Les arbres ont déjà entamé leur migration vers le nord …
Quid de l’époque contemporaine ? Près de 50 % des espèces, faune et flore confondues, sont d’ores et déjà en mouvement à cause des changements climatiques. Le chêne en fait partie. « Des données historiques, documentant les parcelles forestières françaises depuis 1880, révèlent l’évolution de la répartition du chêne. Sa migration vers le nord a été calculée. Elle est de l’ordre de trois mètres par an, soit l’équivalent de trois kilomètres par siècle. »
… mais elle est trop lente
A partir des données actuelles de répartition du chêne, des distributions statistiques sont élaborées pour le futur. Selon les différents scénarios climatiques envisagés, elles révèlent où se trouveront les niches bioclimatiques pour cette essence en 2050, en 2080 ou en 2100. Résultat : d’ici la fin du siècle, notre territoire n’offrira plus les conditions de vie idéales aux chênes. Leurs niches bioclimatiques seront alors en Scandinavie, territoire dont ils sont aujourd’hui absents.
« D’ici 100 ans, selon les différents scénarios du GIEC, il faudrait que les chênes aient migré de 100 à 500 km. Or, actuellement, ils migrent de 3 km par siècle, tandis que par le passé, lors du dernier réchauffement climatique majeur, les chênes ont migré 400 mètres par an, soit 40 km par siècle… Ces chiffres révèlent que le climat se déplacera certainement trop vite eu égard au potentiel de migration des espèces étudiées. La migration ne sera pas suffisante, à moins qu’on aide le déplacement. »
Migration assistée et gestion forestière facilitant l’hybridation et l’adaptation des espèces locales
Pour le Pr Kremer, il ne fait nul doute que « l’Homme devra participer à l’évolution pour que ça aille plus vite. Il y a une nécessité d’actions volontaristes via la migration assistée et la gestion forestière pour faciliter l’hybridation. »
« La migration assistée ne signifie pas la substitution de l’espèce locale par une autre population. Au contraire, il faut maintenir les espèces locales – ce sont elles qui montrent les meilleures valeurs adaptatives-, et les enrichir à partir de populations venant d’ailleurs pour étoffer la diversité et donner davantage d’opportunités à la sélection naturelle. L’introduction de gènes d’adaptation au changement climatique via l’hybridation permettrait aux populations locales de s’adapter aux variations de leur environnement.»

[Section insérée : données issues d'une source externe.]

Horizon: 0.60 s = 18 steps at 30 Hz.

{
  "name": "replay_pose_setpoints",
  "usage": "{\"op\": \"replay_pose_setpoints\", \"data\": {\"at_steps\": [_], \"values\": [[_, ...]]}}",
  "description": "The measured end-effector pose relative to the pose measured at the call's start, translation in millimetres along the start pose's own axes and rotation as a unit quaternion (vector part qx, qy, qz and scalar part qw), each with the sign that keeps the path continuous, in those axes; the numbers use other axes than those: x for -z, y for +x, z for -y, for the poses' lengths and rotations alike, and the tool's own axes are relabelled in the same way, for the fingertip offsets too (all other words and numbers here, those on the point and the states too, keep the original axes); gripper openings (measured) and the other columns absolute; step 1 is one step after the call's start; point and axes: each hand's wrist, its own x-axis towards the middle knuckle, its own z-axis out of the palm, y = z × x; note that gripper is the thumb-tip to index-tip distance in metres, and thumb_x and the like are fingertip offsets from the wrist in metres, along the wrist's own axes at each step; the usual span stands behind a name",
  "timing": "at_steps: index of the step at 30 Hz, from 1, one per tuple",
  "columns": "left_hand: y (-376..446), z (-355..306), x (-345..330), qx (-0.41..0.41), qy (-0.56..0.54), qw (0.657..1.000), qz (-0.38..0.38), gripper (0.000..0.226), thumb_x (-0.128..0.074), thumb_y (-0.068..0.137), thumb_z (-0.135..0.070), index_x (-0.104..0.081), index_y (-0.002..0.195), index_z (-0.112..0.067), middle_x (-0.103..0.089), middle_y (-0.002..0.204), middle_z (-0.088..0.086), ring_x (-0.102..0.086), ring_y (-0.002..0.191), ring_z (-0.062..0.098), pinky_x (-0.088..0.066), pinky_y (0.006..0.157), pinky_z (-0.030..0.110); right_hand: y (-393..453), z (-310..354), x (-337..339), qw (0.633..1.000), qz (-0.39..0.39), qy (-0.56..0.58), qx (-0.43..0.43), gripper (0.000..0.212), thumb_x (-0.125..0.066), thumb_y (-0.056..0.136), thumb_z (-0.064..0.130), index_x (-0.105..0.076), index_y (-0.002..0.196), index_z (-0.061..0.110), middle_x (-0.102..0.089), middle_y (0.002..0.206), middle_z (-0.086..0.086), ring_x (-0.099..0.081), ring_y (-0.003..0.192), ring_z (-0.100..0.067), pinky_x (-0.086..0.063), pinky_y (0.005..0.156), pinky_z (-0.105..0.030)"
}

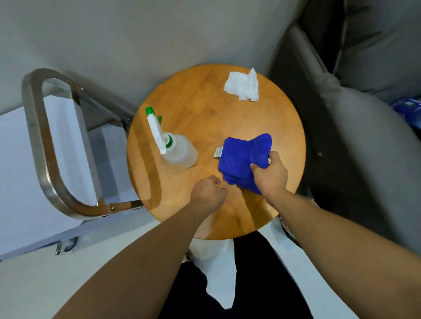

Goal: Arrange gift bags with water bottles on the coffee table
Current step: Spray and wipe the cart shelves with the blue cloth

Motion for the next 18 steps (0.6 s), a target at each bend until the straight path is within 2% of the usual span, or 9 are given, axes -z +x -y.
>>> {"op": "replay_pose_setpoints", "data": {"at_steps": [4,6,9,13,16,18], "values": [[-22.9,16.9,13.9,-0.05,-0.021,0.998,-0.022,0.038,-0.063,0.095,-0.031,-0.059,0.131,-0.019,-0.059,0.112,0.001,-0.053,0.092,0.017,-0.042,0.078,0.024,-43.2,10.6,-7.0,1.0,-0.016,0.004,0.018,0.033,-0.061,0.096,0.027,-0.054,0.129,0.028,-0.064,0.108,0.002,-0.06,0.099,-0.023,-0.051,0.088,-0.04],[-35.4,33.2,25.5,-0.08,-0.005,0.997,-0.022,0.041,-0.063,0.096,-0.033,-0.058,0.134,-0.019,-0.062,0.117,0.004,-0.055,0.094,0.018,-0.042,0.079,0.024,-72.3,14.5,-12.8,0.999,-0.015,-0.013,0.043,0.035,-0.061,0.097,0.03,-0.054,0.131,0.027,-0.064,0.11,0.0,-0.06,0.101,-0.024,-0.05,0.089,-0.04],[-54.0,70.5,47.8,-0.115,0.005,0.993,-0.035,0.044,-0.062,0.096,-0.038,-0.057,0.136,-0.021,-0.062,0.128,0.006,-0.059,0.11,0.023,-0.041,0.082,0.024,-123.4,18.6,-30.0,0.997,-0.007,-0.02,0.075,0.029,-0.063,0.094,0.028,-0.058,0.123,0.024,-0.064,0.109,-0.001,-0.059,0.098,-0.025,-0.05,0.086,-0.039],[-90.0,146.7,84.2,-0.144,-0.001,0.987,-0.076,0.043,-0.062,0.096,-0.04,-0.058,0.135,-0.022,-0.061,0.13,0.004,-0.059,0.114,0.025,-0.047,0.091,0.03,-203.9,23.9,-77.2,0.992,0.024,-0.04,0.115,0.02,-0.065,0.091,0.023,-0.063,0.11,0.025,-0.066,0.1,0.003,-0.061,0.093,-0.023,-0.046,0.076,-0.034],[-120.2,224.1,111.0,-0.138,-0.009,0.986,-0.089,0.029,-0.065,0.093,-0.035,-0.065,0.119,-0.022,-0.065,0.115,0.004,-0.064,0.105,0.026,-0.054,0.092,0.038,-262.9,25.7,-128.7,0.988,0.075,-0.08,0.109,0.035,-0.068,0.089,0.026,-0.063,0.124,0.022,-0.068,0.113,-0.001,-0.063,0.099,-0.024,-0.051,0.085,-0.037],[-135.3,276.0,133.4,-0.127,-0.01,0.985,-0.115,0.019,-0.064,0.092,-0.031,-0.068,0.109,-0.022,-0.068,0.107,0.004,-0.064,0.103,0.027,-0.054,0.091,0.039,-299.1,34.0,-166.5,0.976,0.133,-0.131,0.115,0.033,-0.069,0.089,0.024,-0.064,0.122,0.019,-0.068,0.112,-0.005,-0.063,0.1,-0.026,-0.053,0.09,-0.042]]}}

Les autres grandes essences de feuillus, comme le hêtre, devraient également être capables de s’hybrider. « Si ce mécanisme a été moins étudié chez les autres essences que chez le chêne, il aurait toutefois été sélectionné chez toutes les espèces sessiles pour leur conférer un certain brassage génétique. »
A noter néanmoins que si introduire des espèces venant d’ailleurs augmente la diversité génétique, cela fait aussi flamber le risque de développement de maladies exotiques. Un exemple ? La chalarose, une infection due à un champignon venant de Chine et du Japon qui affaiblit et tue nos frênes. Apparue dès 1990 en Pologne et en Lituanie, elle a été observée pour la première fois en Flandre occidentale et en Brabant flamand en 2010. Depuis, la maladie progresse partout en Europe.